Trading off slapstick comedy and the fact that it’s okay to make racist jokes if you’re an ethnic minority, especially if they’re about yourselves, the Naked Samoans show is ideally timed and located for big success this summer.
Upon St. Peters refusal to admit them to heaven (”he’s just an overrated bouncer”) the Samoans are shown the waste that their lives have been through a Ghost of Christmas Past vision of several generations of their family. Several of these are excerpts from previous shows, thrown in for good measure, and although the sketches often don’t tie up, the five performers are on and off stage like a wrestling tag match, delivering a speedy, high lpm (laughs per minute) reel of scenarios.

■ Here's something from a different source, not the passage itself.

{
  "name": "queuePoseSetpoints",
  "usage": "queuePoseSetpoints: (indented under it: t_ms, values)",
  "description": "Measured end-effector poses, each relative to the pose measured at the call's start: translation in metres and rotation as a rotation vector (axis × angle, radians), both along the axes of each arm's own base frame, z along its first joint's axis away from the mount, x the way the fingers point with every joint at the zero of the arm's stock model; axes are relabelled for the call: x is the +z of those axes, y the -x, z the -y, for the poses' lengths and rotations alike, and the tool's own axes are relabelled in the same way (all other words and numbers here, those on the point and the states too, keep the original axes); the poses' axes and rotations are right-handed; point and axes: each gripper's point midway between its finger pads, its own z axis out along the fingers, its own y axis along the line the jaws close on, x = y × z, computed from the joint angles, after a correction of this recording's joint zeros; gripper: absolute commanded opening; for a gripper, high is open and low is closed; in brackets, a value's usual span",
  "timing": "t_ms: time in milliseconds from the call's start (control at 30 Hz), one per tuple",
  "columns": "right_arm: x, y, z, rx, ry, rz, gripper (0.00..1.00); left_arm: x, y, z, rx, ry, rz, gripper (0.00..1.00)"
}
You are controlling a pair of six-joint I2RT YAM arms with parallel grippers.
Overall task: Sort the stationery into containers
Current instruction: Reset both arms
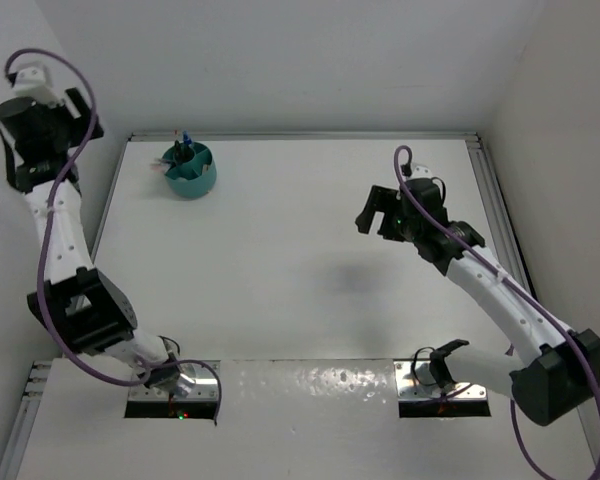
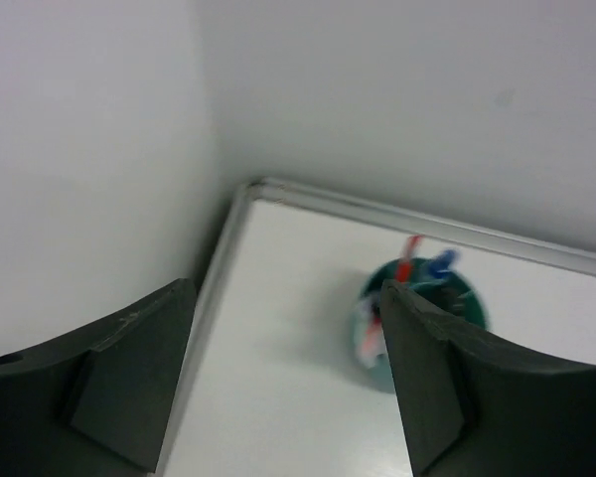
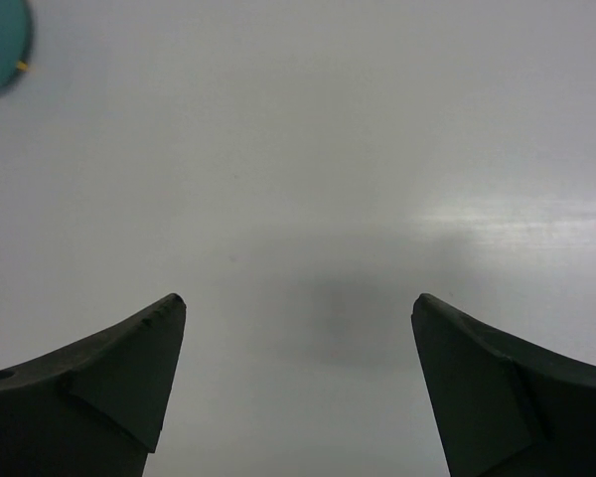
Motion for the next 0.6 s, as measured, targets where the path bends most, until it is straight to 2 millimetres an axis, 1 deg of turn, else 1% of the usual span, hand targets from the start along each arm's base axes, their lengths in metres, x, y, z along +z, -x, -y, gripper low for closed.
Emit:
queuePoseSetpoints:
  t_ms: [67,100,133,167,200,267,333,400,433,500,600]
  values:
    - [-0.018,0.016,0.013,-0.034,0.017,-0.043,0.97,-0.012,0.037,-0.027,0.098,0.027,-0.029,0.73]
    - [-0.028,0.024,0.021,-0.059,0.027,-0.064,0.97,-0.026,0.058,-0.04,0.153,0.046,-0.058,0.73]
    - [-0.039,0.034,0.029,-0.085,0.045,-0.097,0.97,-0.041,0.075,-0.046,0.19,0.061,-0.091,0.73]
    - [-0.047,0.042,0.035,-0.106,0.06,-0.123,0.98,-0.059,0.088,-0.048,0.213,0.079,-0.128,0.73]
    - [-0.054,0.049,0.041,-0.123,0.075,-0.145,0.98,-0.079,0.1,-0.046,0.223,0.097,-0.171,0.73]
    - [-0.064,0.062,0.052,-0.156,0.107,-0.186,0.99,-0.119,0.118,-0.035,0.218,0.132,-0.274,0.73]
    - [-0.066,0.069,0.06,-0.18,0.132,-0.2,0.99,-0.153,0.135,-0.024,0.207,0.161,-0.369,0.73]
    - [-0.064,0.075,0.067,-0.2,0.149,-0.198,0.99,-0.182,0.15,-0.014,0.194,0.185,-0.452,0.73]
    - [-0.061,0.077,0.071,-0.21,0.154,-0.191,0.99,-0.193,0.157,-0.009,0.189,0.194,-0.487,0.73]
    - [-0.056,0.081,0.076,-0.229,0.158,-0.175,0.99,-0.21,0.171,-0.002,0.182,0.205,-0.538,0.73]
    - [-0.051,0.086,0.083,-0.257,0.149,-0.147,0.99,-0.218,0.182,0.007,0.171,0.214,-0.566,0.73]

The humour is undoubtedly southern hemisphere in origin - Tongans, Maoris, Indians and Ozzies all come under their fair share of fire - but the light hearted xenophobia translates well to a Saturday night in Edinburgh. The Samoan brand of humour, however, knows no such geographical boundaries, and their crimes against heaven include closet homosexuality, alcoholism, personal hygiene, knob jokes and awkward teen love. Add to that the occasional plagiarism of song lyrics, the best dance routine of the Gilded Balloon and a wicked double twist of sincerity minutes from the end, and the result is late evening fringe comedy at its best. See it.